> Task description
Scan the listing below for the word "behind", then copy each line that has it.

►

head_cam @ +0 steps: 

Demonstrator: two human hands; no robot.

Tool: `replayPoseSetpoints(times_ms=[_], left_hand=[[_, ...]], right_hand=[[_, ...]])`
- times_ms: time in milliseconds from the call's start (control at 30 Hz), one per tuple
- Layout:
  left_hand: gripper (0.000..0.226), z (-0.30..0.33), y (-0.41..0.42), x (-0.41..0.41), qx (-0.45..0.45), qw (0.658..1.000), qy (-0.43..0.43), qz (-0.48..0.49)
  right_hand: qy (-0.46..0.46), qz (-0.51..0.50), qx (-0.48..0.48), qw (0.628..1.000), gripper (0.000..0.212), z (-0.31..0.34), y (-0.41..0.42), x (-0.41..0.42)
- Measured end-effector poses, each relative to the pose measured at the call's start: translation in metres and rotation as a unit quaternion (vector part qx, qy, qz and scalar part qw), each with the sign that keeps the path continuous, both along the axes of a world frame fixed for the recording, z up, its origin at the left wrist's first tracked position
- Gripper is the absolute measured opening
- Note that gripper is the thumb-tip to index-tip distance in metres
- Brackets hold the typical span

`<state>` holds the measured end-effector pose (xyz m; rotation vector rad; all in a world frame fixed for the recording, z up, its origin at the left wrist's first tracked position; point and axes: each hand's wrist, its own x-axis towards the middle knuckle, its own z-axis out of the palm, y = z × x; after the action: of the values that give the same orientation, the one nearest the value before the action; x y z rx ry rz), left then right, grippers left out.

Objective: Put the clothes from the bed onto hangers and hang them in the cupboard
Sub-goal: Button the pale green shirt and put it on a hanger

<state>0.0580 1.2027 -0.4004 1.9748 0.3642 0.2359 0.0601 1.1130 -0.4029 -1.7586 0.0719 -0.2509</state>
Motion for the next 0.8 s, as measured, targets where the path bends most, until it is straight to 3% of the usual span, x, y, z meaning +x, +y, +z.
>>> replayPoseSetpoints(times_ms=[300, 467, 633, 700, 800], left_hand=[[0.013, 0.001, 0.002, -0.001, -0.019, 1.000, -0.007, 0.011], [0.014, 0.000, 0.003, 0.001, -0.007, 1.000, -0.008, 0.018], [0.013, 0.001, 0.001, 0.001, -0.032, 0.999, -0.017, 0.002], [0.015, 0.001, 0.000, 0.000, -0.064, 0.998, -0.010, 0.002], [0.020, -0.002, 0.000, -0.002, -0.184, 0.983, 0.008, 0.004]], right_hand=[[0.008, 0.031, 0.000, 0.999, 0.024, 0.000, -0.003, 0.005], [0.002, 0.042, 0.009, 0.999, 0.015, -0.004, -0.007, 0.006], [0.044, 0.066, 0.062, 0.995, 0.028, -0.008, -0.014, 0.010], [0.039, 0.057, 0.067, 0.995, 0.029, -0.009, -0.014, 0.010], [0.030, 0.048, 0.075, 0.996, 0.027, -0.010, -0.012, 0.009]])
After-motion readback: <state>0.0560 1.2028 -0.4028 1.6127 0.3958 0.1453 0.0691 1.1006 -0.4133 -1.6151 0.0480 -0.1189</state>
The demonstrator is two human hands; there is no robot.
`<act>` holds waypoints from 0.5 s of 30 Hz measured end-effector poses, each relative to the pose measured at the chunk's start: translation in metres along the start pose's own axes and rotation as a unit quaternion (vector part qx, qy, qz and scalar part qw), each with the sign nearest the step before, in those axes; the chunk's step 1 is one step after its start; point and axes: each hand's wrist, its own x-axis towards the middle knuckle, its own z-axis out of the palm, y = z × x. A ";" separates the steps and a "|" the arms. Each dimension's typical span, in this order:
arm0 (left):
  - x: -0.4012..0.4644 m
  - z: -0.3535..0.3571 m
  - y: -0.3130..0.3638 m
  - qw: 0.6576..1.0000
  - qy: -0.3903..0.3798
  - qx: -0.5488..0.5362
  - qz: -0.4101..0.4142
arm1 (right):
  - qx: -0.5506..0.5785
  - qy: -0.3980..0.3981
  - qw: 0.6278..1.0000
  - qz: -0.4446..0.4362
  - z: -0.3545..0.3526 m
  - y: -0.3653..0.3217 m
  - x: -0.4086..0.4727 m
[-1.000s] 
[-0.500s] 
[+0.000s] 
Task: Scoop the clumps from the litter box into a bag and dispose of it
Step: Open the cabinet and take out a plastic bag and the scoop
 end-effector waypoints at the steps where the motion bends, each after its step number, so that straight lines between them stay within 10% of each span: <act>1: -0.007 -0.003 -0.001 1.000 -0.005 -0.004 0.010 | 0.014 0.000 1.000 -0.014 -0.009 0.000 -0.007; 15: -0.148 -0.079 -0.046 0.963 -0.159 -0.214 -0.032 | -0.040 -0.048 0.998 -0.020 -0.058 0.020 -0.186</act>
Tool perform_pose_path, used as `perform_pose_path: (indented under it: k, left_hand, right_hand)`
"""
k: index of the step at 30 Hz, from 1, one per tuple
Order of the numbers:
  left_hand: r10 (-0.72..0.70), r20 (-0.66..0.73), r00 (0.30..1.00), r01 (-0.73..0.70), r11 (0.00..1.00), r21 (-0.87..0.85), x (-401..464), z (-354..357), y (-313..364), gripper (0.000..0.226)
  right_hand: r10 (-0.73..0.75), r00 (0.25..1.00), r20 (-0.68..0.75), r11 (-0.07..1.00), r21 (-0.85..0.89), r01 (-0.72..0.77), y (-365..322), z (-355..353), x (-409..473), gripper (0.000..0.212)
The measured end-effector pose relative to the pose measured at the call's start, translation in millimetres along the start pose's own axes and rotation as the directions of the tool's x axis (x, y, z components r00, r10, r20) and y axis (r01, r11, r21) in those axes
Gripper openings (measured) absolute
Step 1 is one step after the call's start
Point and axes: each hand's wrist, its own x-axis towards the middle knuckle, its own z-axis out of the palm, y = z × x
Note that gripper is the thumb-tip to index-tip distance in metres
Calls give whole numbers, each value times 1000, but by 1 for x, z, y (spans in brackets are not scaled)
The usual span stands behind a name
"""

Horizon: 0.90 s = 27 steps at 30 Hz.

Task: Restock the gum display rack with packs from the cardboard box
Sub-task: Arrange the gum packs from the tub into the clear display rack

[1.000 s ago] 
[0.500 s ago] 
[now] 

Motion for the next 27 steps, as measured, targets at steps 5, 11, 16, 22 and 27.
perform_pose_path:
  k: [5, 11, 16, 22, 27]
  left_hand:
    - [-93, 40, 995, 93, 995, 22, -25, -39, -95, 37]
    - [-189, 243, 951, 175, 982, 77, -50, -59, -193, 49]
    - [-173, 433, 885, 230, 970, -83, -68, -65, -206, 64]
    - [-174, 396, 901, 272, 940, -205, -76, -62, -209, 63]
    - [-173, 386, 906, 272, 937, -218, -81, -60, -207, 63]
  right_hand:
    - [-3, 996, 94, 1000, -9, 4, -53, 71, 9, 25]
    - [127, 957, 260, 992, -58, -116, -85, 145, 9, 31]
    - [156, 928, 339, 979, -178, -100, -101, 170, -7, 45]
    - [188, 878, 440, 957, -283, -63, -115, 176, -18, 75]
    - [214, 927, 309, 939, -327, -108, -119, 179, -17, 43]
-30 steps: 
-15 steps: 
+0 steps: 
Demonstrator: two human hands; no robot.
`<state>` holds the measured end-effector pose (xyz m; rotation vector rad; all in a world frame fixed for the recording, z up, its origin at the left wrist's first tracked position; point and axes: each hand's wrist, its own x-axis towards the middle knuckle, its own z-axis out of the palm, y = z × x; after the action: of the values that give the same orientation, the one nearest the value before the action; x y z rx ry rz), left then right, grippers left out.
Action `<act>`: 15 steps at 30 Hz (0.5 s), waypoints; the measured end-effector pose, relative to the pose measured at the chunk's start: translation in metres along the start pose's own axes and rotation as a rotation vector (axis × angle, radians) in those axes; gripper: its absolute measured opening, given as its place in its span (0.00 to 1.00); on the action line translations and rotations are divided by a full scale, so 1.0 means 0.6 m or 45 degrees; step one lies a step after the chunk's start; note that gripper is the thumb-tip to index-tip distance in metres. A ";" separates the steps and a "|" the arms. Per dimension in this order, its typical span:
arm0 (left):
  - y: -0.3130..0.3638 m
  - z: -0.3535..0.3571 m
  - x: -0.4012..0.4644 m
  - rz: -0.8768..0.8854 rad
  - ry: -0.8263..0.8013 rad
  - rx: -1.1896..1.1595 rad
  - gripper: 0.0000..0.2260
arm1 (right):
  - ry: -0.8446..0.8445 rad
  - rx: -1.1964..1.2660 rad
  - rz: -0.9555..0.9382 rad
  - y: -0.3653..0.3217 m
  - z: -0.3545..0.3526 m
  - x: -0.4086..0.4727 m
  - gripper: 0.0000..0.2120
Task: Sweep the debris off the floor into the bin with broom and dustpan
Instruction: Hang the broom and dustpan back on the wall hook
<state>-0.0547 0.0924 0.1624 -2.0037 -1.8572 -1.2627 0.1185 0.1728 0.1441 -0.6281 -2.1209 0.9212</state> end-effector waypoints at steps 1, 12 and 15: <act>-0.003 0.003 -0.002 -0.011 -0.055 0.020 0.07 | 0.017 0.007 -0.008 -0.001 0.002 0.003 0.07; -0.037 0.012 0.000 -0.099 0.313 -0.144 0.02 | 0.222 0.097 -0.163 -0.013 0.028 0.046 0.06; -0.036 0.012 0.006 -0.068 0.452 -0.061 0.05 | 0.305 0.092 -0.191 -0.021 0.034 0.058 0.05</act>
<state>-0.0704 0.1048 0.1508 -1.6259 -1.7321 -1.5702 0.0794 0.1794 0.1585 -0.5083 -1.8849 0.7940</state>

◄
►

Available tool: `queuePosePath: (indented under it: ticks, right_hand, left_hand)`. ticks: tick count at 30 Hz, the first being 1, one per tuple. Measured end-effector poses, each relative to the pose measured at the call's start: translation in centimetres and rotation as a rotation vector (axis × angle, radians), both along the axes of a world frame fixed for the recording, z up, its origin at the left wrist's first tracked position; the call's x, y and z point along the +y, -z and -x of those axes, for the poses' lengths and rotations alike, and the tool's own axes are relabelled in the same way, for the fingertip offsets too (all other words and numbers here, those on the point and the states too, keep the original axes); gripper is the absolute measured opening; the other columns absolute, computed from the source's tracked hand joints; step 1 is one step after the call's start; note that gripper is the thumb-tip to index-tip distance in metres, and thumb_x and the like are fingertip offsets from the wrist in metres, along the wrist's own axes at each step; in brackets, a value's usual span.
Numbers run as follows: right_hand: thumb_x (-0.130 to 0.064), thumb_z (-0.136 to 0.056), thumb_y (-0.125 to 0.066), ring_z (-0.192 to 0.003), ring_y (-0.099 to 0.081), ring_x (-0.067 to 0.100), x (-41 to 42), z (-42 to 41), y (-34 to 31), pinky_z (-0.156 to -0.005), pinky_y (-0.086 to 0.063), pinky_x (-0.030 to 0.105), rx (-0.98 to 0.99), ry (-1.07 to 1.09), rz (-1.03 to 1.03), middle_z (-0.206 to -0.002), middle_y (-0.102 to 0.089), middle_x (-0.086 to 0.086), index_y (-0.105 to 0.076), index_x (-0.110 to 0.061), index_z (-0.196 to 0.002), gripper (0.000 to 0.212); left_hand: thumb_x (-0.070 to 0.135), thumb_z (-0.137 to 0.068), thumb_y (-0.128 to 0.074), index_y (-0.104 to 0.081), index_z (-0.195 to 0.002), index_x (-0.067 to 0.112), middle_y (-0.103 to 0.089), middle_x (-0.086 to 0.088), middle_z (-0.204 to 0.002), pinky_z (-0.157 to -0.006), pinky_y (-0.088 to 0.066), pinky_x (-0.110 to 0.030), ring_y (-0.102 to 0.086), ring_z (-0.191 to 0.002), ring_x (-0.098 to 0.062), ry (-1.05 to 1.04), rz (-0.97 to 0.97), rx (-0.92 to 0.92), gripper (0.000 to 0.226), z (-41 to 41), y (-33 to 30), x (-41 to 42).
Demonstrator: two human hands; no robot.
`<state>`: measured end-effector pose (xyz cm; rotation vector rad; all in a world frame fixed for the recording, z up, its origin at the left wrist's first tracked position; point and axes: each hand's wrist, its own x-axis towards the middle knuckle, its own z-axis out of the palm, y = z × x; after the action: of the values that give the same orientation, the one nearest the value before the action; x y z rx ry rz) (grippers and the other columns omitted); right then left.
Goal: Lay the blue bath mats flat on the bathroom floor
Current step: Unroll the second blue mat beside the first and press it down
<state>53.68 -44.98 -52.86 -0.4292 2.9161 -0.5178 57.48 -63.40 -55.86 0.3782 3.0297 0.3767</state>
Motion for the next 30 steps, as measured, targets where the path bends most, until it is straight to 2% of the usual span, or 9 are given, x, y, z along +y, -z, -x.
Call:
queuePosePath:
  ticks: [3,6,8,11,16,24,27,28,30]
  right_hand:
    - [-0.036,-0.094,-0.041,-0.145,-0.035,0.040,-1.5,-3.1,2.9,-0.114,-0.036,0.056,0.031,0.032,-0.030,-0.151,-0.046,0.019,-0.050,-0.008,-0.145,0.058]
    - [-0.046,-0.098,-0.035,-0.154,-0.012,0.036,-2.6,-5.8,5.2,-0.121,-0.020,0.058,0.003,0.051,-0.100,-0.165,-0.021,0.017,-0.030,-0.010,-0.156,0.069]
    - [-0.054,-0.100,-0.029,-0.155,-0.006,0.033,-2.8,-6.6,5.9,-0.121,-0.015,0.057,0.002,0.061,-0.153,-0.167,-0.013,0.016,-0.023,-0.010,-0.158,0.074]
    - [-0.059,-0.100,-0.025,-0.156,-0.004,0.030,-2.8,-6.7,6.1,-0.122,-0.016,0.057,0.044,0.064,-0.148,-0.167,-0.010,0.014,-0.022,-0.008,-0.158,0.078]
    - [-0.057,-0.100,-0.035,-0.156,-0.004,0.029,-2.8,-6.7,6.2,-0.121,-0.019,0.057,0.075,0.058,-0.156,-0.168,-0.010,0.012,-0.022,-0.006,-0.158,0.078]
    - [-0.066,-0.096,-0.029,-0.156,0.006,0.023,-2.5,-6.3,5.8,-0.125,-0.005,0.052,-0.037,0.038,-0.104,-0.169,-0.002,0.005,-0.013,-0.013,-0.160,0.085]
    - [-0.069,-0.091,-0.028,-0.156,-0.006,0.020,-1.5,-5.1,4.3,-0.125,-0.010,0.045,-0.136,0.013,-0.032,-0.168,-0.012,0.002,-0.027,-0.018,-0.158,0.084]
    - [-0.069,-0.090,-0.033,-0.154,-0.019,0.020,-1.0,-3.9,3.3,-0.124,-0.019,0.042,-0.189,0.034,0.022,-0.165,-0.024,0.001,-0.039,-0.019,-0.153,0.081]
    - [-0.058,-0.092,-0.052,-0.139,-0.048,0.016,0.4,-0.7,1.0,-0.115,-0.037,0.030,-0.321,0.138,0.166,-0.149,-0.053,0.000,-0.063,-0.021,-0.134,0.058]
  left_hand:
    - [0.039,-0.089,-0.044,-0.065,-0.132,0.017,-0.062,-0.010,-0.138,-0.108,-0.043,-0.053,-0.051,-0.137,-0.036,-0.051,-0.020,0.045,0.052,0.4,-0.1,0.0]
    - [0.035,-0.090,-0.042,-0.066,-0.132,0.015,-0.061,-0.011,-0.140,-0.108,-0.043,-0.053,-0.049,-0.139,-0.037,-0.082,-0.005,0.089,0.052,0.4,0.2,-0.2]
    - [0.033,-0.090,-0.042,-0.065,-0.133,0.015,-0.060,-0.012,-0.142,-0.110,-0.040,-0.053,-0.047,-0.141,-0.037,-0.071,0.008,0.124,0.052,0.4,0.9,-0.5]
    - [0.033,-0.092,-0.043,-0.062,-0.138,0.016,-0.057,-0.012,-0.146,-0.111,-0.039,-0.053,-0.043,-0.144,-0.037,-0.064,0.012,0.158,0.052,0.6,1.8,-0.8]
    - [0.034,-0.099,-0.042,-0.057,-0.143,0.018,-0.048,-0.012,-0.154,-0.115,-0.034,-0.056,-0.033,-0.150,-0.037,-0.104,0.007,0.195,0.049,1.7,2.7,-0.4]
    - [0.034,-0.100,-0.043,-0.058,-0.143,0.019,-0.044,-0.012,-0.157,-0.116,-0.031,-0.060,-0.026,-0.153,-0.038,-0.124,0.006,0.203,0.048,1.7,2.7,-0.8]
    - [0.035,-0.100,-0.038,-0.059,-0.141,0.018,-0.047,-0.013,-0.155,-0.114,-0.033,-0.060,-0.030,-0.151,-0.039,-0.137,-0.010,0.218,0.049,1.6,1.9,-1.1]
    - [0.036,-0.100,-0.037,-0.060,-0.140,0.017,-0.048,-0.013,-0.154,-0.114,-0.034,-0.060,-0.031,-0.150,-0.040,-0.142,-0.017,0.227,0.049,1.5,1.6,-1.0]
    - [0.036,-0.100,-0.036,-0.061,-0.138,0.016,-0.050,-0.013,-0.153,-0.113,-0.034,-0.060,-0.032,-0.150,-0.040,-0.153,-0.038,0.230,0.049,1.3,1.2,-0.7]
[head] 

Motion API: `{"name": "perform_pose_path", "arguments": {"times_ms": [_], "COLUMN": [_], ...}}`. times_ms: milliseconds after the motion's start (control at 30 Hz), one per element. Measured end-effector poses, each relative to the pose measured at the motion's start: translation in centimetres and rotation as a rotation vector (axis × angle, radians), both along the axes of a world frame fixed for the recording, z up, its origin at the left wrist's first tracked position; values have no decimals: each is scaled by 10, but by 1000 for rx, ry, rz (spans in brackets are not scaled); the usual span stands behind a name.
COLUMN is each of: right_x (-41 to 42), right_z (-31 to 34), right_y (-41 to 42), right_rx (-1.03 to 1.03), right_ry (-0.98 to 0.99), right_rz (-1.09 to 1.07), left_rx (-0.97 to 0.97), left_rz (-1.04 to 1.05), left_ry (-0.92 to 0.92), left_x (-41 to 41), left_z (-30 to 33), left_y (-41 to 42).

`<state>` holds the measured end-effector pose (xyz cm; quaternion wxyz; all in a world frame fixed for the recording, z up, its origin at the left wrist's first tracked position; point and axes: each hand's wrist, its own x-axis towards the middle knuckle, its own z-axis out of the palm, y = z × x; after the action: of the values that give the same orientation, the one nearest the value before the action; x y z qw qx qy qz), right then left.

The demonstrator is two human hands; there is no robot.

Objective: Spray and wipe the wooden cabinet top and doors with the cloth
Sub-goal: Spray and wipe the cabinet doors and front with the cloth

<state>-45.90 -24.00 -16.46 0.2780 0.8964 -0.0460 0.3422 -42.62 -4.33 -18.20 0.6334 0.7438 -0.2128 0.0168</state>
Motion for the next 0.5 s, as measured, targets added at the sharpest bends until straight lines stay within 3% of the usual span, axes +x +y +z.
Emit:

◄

> Exercise solution
The usual span stands behind a name
Motion API: `{"name": "perform_pose_path", "arguments": {"times_ms": [_], "COLUMN": [_], ...}}`. times_ms: milliseconds after the motion's start (control at 30 Hz), one per element. Measured end-effector poses, each relative to the pose measured at the motion's start: translation in centimetres and rotation as a rotation vector (axis × angle, radians), both along the axes of a world frame fixed for the recording, z up, its origin at the left wrist's first tracked position; values have no decimals: each is scaled by 10, but by 1000 for rx, ry, rz (spans in brackets are not scaled); the usual span stands behind a name.

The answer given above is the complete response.